The fzyy.exe executable is a dropper responsible for creating multiple files and starting this particular infection chain. When the file is run it creates the following files in the directory: %APPDATA%\Microsoft\Internet Explorer\

Filename MD5 Purpose
conhost.exe f70b295c6a5121b918682310ce0c2165 Loads SBieDll.dll
SBieDll.dll f80edbb0fcfe7cec17592f61a06e4df2 Loads maindll.dll
maindll.dll d8ede9e6c3a1a30398b0b98130ee3b38 Loads dll2.xor
dll2.xor ce8ec932be16b69ffa06626b3b423395 Payload
runas.exe 6a541de84074a2c4ff99eb43252d9030 Establishes persistence; Not utilized in this loading chain
nvsvc.exe e0eb981ad6be0bd16246d5d442028687 Unknown – possibly older component

Table 2: Executable infection chain for fzyy.exe

These files are all initially stored as resources within fzyy.exe. Some of the files are stored in encoded form while maindll.dll is stored as a packed executable. When writing the files to disk, the dropper will decode and write the files stored in encoded form. In addition the infection chain will check multiple registry keys before writing maindll.dll.

The keys largely seem to check for the presence of popular Chinese antivirus products: 360 Security, Kingsoft Antivirus, Rising AV, Jiangmin, and Micropoint as well as a popular free antivirus product Avira. Interestingly, in this instance, even if the registry keys are present, maindll.dll will still be written and the infection chain will still continue. The registry keys that are checked by the infection chain are summarized in Table 3.

Key Subkey
HKLM\SOFTWARE\360Safe\Liveup curl
HKCU\Software\360safe DefaultSkin
HKLM\SOFTWARE\kingsoft\Antivirus WorkPath
HKLM\SOFTWARE\Avira\Avira Destop Path
HKLM\SOFTWARE\rising\RAV installpath
HKLM\SOFTWARE\JiangMin InstallPath
HKLM\SOFTWARE\Micropoint\Anti-Attack MP100000

Table 3: Registry keys that fzyy.exe checks for before writing maindll.dll

Once all the files are created, conhost.exe starts, loads SBieDll.dll, then ultimately loads maindll.dll and the final payload, which we have named UP007 (dll2.xor) due to an identifier in the network traffic. The primary function of UP007 appears to be to log keystrokes to the %USERPROFILE%\Local Settings\Temp\keylog\ directory and send them to a remote server.

UP007 uses Windows Sockets to communicate with its command and control server (C2).

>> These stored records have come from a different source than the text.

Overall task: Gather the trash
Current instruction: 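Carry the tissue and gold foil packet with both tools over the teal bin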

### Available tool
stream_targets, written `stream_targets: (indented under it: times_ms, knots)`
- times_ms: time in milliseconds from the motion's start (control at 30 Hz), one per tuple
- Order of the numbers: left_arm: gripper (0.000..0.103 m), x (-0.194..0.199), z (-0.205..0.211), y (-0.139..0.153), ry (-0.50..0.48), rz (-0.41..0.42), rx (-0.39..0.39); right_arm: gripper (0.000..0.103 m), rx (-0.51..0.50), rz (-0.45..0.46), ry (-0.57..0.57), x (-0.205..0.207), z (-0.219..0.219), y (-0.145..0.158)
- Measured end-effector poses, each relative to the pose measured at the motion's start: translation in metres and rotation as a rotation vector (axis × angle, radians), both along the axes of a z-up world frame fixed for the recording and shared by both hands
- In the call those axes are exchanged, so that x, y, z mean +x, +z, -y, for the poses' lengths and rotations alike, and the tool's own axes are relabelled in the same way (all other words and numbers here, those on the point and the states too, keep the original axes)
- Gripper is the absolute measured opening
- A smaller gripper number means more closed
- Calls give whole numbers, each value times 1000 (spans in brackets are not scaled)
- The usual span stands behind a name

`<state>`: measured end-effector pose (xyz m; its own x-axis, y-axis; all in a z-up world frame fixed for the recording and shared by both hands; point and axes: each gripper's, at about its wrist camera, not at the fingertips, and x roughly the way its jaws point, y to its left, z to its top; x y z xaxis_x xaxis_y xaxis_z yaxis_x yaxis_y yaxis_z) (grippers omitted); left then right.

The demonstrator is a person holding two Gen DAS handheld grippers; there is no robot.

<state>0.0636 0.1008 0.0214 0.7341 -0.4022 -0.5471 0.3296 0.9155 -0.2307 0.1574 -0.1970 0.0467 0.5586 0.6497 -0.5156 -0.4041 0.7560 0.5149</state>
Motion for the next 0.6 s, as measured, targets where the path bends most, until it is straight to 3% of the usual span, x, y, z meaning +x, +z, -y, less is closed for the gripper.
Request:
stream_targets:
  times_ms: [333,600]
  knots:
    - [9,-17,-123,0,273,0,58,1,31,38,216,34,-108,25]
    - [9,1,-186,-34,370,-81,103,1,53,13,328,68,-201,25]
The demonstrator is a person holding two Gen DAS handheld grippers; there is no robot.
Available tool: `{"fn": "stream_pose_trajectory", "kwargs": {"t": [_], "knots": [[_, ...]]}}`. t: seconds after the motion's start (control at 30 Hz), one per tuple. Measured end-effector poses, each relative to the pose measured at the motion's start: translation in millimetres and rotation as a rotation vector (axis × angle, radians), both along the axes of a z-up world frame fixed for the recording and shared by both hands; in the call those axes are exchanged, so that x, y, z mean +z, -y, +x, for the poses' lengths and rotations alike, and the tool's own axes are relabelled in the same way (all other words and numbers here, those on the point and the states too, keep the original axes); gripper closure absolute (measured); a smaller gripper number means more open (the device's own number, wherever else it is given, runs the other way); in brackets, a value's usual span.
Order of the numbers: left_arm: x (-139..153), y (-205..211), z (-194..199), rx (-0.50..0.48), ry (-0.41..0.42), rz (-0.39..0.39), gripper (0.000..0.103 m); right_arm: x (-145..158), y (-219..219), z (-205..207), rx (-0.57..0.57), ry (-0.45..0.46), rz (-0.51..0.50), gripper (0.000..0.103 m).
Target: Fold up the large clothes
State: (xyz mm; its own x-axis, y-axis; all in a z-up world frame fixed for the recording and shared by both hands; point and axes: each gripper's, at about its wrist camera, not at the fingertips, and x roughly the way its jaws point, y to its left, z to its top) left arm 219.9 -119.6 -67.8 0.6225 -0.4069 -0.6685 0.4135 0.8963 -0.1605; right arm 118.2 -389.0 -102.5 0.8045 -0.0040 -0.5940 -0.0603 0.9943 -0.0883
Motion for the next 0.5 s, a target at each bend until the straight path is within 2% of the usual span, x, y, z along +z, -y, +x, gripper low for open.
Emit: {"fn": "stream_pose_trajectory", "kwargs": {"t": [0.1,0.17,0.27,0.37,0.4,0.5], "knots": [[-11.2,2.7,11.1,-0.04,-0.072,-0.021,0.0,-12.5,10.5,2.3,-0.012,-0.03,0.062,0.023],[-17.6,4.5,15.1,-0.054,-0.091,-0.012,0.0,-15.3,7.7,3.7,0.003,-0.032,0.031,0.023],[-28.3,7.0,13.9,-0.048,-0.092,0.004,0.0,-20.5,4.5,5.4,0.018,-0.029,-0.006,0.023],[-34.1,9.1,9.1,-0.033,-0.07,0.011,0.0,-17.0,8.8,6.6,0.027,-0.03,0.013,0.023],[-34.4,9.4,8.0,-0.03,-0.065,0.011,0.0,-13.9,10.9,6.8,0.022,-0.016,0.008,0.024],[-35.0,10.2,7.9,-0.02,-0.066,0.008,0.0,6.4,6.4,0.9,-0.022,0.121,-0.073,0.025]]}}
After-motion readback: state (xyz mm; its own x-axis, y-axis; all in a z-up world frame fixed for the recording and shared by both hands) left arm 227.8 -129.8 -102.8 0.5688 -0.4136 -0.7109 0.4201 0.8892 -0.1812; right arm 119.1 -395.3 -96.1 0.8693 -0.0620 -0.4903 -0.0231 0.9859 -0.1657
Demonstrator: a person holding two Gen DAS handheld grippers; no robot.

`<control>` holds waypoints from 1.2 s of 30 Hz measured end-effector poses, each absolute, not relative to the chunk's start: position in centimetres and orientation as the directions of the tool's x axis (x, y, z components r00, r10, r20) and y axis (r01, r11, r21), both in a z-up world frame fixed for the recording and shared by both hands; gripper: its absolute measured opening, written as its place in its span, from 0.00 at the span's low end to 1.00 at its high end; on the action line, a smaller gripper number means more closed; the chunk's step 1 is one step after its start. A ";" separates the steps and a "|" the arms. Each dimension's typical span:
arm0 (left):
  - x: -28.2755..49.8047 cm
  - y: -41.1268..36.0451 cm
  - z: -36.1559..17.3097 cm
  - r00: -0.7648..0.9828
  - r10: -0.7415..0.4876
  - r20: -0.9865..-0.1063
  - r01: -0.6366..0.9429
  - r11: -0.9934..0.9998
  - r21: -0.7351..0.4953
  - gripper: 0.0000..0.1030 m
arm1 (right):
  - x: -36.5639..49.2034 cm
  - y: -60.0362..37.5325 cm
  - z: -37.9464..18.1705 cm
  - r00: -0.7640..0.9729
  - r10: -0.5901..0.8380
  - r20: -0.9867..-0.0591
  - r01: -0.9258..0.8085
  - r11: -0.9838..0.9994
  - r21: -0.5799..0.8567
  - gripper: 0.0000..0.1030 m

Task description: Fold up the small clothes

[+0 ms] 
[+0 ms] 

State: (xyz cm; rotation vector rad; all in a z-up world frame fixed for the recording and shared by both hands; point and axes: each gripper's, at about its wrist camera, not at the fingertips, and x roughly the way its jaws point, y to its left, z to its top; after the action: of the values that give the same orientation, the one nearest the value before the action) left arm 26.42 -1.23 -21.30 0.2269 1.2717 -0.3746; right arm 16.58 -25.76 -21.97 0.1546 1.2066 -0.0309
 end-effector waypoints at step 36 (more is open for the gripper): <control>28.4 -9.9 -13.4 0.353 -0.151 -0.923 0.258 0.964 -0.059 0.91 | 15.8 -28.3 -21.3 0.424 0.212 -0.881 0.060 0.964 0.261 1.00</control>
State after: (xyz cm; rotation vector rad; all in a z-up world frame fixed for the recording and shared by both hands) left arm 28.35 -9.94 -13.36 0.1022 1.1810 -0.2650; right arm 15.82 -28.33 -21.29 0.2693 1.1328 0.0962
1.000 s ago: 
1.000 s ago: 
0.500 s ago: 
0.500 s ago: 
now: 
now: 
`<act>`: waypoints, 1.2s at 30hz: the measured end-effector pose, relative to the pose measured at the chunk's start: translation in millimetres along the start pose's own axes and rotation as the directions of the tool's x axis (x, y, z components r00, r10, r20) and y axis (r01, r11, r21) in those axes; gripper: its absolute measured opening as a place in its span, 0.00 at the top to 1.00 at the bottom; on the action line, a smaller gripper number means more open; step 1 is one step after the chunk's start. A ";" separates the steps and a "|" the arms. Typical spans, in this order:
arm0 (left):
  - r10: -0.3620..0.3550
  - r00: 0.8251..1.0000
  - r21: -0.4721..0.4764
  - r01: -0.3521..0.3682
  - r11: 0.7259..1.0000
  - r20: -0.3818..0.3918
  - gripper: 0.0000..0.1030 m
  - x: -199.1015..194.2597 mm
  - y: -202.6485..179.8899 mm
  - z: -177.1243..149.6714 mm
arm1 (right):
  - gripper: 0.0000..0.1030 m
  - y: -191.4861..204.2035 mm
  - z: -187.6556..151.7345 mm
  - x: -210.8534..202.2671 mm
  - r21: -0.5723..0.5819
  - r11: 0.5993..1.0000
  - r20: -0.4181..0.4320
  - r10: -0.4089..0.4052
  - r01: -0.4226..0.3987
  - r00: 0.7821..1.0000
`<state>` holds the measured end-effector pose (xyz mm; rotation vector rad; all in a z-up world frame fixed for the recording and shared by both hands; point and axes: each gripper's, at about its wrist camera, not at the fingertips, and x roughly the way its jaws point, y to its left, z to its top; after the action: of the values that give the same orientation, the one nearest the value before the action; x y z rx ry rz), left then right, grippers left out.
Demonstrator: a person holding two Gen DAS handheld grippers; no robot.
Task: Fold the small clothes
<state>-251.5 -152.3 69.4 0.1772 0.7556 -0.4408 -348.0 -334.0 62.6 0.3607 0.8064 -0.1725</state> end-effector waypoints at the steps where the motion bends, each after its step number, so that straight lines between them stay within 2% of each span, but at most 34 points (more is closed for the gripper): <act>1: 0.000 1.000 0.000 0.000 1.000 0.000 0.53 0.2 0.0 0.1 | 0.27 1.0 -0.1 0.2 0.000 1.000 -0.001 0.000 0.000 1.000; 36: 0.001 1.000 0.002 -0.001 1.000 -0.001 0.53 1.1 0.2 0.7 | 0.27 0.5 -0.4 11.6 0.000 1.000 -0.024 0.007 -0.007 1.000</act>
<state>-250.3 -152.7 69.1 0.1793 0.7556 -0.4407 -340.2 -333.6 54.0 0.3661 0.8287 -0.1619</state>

While doing so, it sends a hardcoded HTTP header disguised as Microsoft Update traffic. This is likely an attempt to escape notice by casual inspection of network traffic. On connection, UP007 downloads another payload directly from the C2 server. This secondary payload we have named “DownLoad” given the way it identifies itself in the traffic with the C2 server. This secondary payload is injected into memory. The initial network traffic observed from the UP007 sample is seen in Figure 3.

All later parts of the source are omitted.